- _TASK INSTRUCTIONS_
In the entries below, identify every line with the string "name" and copy it.
# # #
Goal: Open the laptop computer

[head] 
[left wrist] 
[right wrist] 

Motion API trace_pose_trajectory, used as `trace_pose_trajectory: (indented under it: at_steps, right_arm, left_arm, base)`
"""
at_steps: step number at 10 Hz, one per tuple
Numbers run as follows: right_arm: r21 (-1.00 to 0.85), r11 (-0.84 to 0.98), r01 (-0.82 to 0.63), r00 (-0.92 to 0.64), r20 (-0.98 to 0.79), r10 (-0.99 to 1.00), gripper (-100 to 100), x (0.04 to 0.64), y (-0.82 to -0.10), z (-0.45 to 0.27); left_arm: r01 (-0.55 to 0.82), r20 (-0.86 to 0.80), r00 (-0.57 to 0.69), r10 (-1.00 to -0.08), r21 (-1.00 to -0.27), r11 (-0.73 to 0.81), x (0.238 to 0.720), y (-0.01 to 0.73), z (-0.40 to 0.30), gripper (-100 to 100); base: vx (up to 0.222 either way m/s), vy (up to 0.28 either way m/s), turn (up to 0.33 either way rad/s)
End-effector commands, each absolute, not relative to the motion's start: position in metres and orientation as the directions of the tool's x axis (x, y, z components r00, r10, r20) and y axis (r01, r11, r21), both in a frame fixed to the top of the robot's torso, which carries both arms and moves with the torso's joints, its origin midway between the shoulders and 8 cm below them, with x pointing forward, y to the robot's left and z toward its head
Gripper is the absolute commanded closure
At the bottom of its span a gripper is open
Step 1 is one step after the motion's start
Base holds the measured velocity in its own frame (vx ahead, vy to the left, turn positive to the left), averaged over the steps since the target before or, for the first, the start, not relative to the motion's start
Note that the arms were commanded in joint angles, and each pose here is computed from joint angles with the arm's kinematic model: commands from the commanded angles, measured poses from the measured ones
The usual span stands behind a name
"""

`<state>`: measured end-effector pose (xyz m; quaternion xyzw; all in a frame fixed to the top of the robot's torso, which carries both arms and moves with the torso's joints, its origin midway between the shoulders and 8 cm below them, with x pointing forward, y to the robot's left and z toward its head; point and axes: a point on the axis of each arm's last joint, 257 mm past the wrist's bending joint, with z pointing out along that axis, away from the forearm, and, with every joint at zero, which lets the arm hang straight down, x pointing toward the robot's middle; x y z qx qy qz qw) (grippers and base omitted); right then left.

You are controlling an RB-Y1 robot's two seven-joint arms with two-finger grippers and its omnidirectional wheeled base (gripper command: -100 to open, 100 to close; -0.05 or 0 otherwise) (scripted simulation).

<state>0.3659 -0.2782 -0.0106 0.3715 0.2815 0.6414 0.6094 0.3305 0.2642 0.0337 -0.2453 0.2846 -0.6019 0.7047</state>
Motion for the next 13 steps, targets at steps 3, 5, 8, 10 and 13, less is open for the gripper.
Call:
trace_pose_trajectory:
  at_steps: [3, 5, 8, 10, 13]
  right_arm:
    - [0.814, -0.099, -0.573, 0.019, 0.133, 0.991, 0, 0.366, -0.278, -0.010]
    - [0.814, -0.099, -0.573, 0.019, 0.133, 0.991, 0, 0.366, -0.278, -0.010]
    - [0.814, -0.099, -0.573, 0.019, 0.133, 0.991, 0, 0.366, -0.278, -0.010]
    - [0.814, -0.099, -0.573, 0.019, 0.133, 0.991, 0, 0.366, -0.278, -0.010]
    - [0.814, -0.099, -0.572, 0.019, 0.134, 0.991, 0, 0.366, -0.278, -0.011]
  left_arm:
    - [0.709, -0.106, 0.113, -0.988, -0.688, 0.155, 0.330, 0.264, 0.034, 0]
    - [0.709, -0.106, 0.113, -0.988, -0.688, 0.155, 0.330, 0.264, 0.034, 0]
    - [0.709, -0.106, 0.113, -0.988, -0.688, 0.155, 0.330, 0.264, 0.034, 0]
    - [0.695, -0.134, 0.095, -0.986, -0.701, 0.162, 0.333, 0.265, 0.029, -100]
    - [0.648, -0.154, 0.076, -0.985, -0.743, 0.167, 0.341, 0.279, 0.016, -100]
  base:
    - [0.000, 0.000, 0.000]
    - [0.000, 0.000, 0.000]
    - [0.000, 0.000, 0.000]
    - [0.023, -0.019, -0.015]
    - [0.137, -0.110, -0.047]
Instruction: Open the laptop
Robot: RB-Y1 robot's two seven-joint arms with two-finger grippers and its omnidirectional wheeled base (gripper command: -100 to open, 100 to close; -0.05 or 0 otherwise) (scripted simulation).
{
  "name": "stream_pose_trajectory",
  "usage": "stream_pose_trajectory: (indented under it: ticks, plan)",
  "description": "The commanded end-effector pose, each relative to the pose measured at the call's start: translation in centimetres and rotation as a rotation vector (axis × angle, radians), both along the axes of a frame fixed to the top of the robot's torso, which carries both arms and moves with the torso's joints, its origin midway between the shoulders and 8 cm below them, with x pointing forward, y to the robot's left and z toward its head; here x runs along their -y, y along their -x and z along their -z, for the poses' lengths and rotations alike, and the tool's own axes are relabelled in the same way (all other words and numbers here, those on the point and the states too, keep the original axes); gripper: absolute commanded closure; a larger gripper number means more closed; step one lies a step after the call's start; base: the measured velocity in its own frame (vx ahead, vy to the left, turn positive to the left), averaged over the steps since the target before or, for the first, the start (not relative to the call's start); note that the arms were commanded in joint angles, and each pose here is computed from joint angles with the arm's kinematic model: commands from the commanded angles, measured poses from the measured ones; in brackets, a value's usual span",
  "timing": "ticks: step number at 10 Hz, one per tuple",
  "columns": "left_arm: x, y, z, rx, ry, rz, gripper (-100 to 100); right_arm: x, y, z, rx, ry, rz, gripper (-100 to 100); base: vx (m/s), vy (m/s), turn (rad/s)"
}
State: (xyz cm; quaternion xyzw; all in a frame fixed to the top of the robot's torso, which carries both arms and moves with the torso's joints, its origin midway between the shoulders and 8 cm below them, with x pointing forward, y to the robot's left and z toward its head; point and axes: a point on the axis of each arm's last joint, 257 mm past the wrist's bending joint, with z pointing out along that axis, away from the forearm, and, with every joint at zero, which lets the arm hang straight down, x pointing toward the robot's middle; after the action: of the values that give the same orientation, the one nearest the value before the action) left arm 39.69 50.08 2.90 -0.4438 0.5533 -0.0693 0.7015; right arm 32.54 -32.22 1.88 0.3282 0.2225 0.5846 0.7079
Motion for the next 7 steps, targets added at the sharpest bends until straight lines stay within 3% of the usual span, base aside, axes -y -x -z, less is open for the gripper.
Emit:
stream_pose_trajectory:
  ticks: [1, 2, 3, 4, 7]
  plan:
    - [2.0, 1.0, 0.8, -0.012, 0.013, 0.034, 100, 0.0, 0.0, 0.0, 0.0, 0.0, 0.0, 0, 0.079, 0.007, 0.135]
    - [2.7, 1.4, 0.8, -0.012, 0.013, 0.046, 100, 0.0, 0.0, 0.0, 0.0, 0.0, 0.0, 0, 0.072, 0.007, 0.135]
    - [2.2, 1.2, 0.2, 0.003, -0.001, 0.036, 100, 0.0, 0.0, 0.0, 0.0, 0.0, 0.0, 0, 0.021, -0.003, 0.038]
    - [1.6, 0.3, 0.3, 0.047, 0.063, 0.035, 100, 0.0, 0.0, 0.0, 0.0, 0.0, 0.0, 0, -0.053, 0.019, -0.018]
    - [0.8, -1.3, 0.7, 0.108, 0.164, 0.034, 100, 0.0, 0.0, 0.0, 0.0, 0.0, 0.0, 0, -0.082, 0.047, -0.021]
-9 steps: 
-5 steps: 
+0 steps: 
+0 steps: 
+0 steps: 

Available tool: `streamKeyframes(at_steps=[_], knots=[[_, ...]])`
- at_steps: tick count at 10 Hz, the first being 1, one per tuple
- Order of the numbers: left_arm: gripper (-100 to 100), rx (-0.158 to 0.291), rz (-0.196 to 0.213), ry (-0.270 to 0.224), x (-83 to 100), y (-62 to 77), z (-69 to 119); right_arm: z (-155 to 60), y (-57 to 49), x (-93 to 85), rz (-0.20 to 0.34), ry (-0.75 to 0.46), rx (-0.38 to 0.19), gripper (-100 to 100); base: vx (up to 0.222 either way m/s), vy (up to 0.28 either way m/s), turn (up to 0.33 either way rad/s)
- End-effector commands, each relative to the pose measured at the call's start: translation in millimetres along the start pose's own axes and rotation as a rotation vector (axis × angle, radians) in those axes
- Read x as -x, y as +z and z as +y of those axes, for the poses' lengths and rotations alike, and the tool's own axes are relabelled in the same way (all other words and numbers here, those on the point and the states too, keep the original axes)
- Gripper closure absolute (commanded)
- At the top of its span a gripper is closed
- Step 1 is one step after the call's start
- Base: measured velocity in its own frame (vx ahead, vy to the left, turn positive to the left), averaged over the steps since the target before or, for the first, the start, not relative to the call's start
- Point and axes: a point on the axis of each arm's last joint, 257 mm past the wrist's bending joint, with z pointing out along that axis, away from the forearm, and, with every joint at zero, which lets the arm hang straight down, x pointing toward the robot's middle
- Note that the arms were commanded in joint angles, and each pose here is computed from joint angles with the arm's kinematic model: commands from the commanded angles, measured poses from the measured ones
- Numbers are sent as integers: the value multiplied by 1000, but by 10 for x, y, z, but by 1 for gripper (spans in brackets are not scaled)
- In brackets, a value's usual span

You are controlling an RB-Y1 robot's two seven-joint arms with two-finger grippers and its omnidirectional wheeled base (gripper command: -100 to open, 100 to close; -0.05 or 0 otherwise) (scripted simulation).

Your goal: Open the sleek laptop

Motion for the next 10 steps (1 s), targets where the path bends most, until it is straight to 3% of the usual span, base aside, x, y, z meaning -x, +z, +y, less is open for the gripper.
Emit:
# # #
- _TASK RESPONSE_
The usual span stands behind a name
  "name": "stream_pose_trajectory",

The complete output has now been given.